:: Data shown ::

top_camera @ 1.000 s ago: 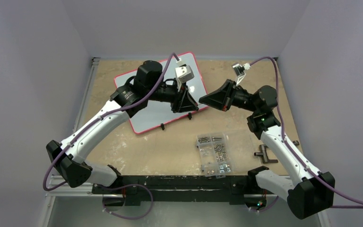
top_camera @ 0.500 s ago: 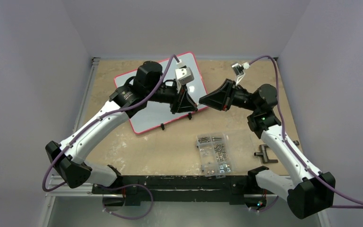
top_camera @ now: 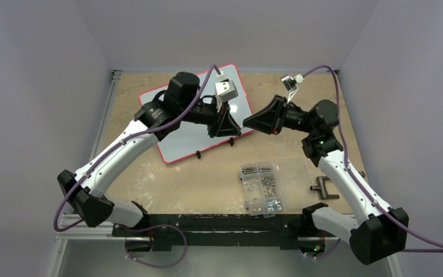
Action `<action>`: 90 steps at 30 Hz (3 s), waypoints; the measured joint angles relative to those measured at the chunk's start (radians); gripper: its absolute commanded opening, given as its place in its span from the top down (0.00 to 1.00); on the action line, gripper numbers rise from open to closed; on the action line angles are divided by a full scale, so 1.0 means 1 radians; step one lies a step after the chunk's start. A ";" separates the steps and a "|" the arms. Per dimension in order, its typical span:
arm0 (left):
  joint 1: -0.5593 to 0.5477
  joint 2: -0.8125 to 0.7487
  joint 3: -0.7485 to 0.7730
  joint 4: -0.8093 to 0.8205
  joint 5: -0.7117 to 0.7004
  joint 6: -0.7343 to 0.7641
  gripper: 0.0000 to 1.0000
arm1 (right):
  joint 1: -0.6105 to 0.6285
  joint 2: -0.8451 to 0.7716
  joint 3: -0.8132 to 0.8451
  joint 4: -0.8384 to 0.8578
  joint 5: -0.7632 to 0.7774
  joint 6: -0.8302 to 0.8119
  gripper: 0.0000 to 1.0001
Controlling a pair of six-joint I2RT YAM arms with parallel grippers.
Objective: Write a sentence on the whiteboard
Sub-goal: Open the whiteboard marker at the center of the board, then place the pen cap at the center of the board.
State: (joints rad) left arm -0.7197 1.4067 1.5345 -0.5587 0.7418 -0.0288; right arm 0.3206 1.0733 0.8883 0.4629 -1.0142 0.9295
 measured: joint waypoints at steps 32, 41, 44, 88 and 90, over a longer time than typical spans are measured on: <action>0.013 0.034 0.072 -0.135 0.014 0.071 1.00 | 0.031 0.033 0.034 -0.088 -0.001 -0.084 1.00; 0.011 -0.016 0.002 -0.061 -0.060 0.095 1.00 | 0.029 0.041 0.083 -0.232 0.062 -0.075 1.00; 0.000 -0.050 -0.066 0.010 -0.103 0.098 1.00 | 0.008 0.051 0.080 -0.249 0.055 -0.043 1.00; -0.100 -0.039 -0.858 0.555 -0.647 -0.371 1.00 | -0.148 -0.042 -0.046 -0.317 0.266 -0.121 1.00; -0.101 -0.020 -0.870 0.580 -0.662 -0.387 0.99 | -0.148 -0.042 -0.046 -0.317 0.269 -0.121 1.00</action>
State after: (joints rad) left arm -0.8211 1.3869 0.6643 0.0212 0.0799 -0.4156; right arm 0.1726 1.0313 0.8421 0.1455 -0.7456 0.8082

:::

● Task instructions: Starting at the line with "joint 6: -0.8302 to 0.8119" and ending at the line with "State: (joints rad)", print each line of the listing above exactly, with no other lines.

● Task response:
  joint 6: -0.8302 to 0.8119
  gripper: 0.0000 to 1.0001
Controlling a pair of six-joint I2RT YAM arms with parallel grippers.
Objective: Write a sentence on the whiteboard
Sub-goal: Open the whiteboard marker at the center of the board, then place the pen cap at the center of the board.
State: (joints rad) left arm -0.7197 1.4067 1.5345 -0.5587 0.7418 -0.0288; right arm 0.3206 1.0733 0.8883 0.4629 -1.0142 0.9295

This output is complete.